I will show you 2 approaches that will fix sampled data in your google analytics reports – also when you are using the free version of analytics.
Long time period + lots of dimensions = sampled data
If we have a situation where we want to report over a long time period for different dimensions we normally run into sampled data. For some cases, e.g. when you look at conversion data, this will give you just wrong numbers and lead to wrong actions. For that reason I highly recommend to always look at the “containsSampledData” field in the API Response if using the reporting API for fetching data. But which workarounds do we have if we get sampled data?
Use partitions over time to avoid sampling
Let’s say we want to look at a full year of reporting data and our api request is showing us that we have sampled data in the response the solution is to make more requests with smaller time periods and sum up all results in the end. In our example we would split the single request to 365 requests, one per day, and sum up the results. Job done!

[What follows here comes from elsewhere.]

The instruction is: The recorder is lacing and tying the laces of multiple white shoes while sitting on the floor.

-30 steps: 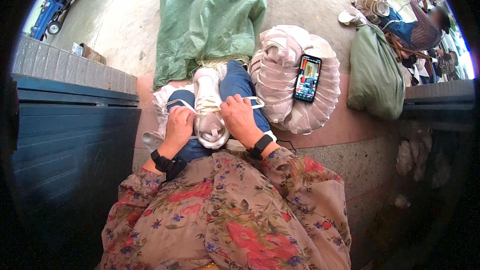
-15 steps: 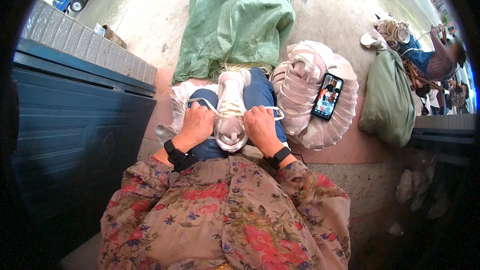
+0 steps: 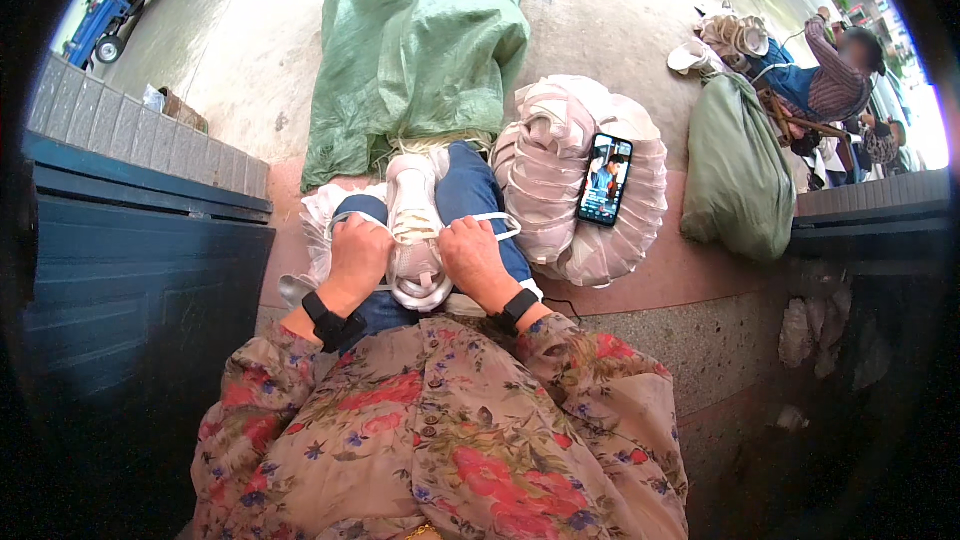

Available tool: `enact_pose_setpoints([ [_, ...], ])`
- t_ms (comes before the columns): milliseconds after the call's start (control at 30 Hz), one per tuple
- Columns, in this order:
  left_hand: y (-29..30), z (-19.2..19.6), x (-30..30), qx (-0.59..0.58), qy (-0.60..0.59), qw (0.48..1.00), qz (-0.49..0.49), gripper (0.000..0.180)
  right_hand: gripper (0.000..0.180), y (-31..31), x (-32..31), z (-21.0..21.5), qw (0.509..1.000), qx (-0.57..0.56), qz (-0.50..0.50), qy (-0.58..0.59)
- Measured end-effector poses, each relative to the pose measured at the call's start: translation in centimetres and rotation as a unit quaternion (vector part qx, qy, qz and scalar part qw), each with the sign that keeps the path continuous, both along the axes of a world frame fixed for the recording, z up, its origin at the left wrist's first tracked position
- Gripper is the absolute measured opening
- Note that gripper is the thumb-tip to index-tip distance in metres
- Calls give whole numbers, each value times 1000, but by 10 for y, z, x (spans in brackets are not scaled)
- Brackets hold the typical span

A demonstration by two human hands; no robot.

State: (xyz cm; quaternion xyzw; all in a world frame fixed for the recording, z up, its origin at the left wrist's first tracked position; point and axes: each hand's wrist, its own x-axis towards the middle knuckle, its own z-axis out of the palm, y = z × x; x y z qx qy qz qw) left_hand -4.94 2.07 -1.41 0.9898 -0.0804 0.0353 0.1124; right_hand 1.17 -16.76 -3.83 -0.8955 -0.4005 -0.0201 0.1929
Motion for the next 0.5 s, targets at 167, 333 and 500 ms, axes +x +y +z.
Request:
enact_pose_setpoints([
  [167, -21, 8, -21, -12, -43, 994, 97, 10, 10, 2, -12, 11, 1000, -23, -9, 8],
  [333, -23, -7, -24, -64, -54, 988, 131, 11, 12, -3, 2, -5, 999, -11, 20, 32],
  [500, -3, -16, -24, -240, 7, 958, 155, 16, 16, -6, 8, -9, 982, 156, 56, 93],
])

This will work fine for the free google analytics and also for the premium version. Yes, you can access raw data in big query in analytics 360 – but sometimes the query statements become quite tricky on nested fields and it is more convenient to just use the API.
Expert tip for the google analytics free version: daily loading strategy for accessing raw data in big query
Ok – we already learned that we get unsampled data when we use daily partitions. But when using the API we still have the limitation of only 7 different dimensions per report.
To get real raw data over all dimensions we have to use another tweak. We will split up the requests for all dimensions we need. For every request we have to add the clientid and a custom dimension filled with the timestamp of the hit. On those two keys we can join the different tables in big query and we have raw data for all dimensions. Pretty cool, isn’t it?
Hint: In the past you had to write also the clientid to a custom dimension but it is now available in reports by using “ga:clientId”. Currently the API documentation does not tell you about this.
This approach is very good for power users with a lot of reportings over time and different dimensions.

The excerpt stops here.